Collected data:
______

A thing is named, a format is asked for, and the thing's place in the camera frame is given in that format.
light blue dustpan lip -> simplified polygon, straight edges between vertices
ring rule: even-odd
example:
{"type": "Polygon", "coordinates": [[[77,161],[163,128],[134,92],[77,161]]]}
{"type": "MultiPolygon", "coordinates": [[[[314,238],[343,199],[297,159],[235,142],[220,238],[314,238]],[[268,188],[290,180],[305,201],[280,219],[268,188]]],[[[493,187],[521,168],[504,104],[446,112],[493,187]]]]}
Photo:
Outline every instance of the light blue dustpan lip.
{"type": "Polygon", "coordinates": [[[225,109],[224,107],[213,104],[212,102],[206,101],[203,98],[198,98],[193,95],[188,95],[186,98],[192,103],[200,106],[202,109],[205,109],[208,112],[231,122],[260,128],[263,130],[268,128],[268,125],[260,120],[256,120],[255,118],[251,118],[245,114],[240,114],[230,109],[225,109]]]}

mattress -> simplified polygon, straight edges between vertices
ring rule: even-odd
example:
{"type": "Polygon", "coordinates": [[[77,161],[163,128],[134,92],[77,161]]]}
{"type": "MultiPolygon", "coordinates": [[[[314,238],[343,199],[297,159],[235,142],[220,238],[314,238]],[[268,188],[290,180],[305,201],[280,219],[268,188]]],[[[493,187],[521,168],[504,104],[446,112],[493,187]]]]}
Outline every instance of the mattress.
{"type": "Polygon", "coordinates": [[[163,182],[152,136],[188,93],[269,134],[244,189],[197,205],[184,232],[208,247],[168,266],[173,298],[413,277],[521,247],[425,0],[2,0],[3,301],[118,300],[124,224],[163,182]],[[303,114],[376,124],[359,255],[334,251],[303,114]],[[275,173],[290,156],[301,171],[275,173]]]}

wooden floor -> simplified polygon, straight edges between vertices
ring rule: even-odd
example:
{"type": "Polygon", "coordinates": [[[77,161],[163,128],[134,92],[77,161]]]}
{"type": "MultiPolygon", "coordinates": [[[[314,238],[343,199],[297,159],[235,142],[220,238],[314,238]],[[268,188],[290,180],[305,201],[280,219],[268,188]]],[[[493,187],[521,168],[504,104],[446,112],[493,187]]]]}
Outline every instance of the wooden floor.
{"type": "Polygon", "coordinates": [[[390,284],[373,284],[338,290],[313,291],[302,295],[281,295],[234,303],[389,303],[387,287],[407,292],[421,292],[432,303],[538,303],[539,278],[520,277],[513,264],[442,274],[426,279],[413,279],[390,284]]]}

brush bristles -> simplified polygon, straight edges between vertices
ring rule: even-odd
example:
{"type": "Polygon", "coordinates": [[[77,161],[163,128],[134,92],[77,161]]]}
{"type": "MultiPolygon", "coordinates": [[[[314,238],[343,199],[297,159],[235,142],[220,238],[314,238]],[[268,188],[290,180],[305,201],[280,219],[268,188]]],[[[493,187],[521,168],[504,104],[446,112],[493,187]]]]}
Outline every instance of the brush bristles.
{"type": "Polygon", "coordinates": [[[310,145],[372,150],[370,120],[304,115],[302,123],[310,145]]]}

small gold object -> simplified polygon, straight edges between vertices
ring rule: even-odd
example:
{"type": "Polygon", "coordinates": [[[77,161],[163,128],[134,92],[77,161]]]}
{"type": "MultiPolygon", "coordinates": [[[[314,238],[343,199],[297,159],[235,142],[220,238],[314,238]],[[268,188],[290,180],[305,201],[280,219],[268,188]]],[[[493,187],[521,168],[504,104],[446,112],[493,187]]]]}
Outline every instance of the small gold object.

______

**WHAT THE TASK REQUIRES**
Line by line, retype all the entries exactly as they are shown.

**ANSWER SECTION**
A thing is named, a format is asked for, and the thing's place in the camera frame is given in that format.
light blue dustpan lip -> simplified polygon, straight edges between vertices
ring rule: even-odd
example:
{"type": "Polygon", "coordinates": [[[77,161],[163,128],[134,92],[77,161]]]}
{"type": "MultiPolygon", "coordinates": [[[[314,238],[343,199],[297,159],[235,142],[220,238],[314,238]],[[268,188],[290,180],[305,201],[280,219],[268,188]]],[[[493,187],[521,168],[504,104],[446,112],[493,187]]]]}
Photo:
Outline every instance of the light blue dustpan lip.
{"type": "Polygon", "coordinates": [[[225,109],[224,107],[213,104],[212,102],[206,101],[203,98],[198,98],[193,95],[188,95],[186,98],[192,103],[200,106],[202,109],[205,109],[208,112],[231,122],[260,128],[263,130],[268,128],[268,125],[260,120],[256,120],[255,118],[251,118],[245,114],[240,114],[230,109],[225,109]]]}

mattress -> simplified polygon, straight edges between vertices
ring rule: even-odd
example:
{"type": "Polygon", "coordinates": [[[77,161],[163,128],[134,92],[77,161]]]}
{"type": "MultiPolygon", "coordinates": [[[[314,238],[343,199],[297,159],[235,142],[220,238],[314,238]],[[268,188],[290,180],[305,201],[280,219],[268,188]]],[[[493,187],[521,168],[504,104],[446,112],[493,187]]]]}
Outline every instance of the mattress.
{"type": "Polygon", "coordinates": [[[163,182],[152,136],[188,93],[269,134],[244,189],[197,205],[184,232],[208,247],[168,266],[173,298],[413,277],[521,247],[425,0],[2,0],[3,301],[118,300],[124,224],[163,182]],[[303,114],[376,124],[359,255],[334,251],[303,114]],[[275,173],[290,156],[301,171],[275,173]]]}

wooden floor -> simplified polygon, straight edges between vertices
ring rule: even-odd
example:
{"type": "Polygon", "coordinates": [[[77,161],[163,128],[134,92],[77,161]]]}
{"type": "MultiPolygon", "coordinates": [[[[314,238],[343,199],[297,159],[235,142],[220,238],[314,238]],[[268,188],[290,180],[305,201],[280,219],[268,188]]],[[[493,187],[521,168],[504,104],[446,112],[493,187]]]]}
Outline every instance of the wooden floor.
{"type": "Polygon", "coordinates": [[[390,284],[373,284],[338,290],[313,291],[302,295],[281,295],[234,303],[389,303],[387,287],[407,292],[421,292],[432,303],[538,303],[539,278],[520,277],[513,264],[442,274],[426,279],[413,279],[390,284]]]}

brush bristles -> simplified polygon, straight edges between vertices
ring rule: even-odd
example:
{"type": "Polygon", "coordinates": [[[77,161],[163,128],[134,92],[77,161]]]}
{"type": "MultiPolygon", "coordinates": [[[[314,238],[343,199],[297,159],[235,142],[220,238],[314,238]],[[268,188],[290,180],[305,201],[280,219],[268,188]]],[[[493,187],[521,168],[504,104],[446,112],[493,187]]]]}
Outline every instance of the brush bristles.
{"type": "Polygon", "coordinates": [[[310,145],[372,150],[370,120],[304,115],[302,123],[310,145]]]}

small gold object -> simplified polygon, straight edges between vertices
ring rule: even-odd
example:
{"type": "Polygon", "coordinates": [[[77,161],[163,128],[134,92],[77,161]]]}
{"type": "MultiPolygon", "coordinates": [[[[314,238],[343,199],[297,159],[235,142],[220,238],[314,238]],[[268,188],[290,180],[305,201],[280,219],[268,188]]],[[[493,187],[521,168],[504,104],[446,112],[493,187]]]]}
Outline every instance of the small gold object.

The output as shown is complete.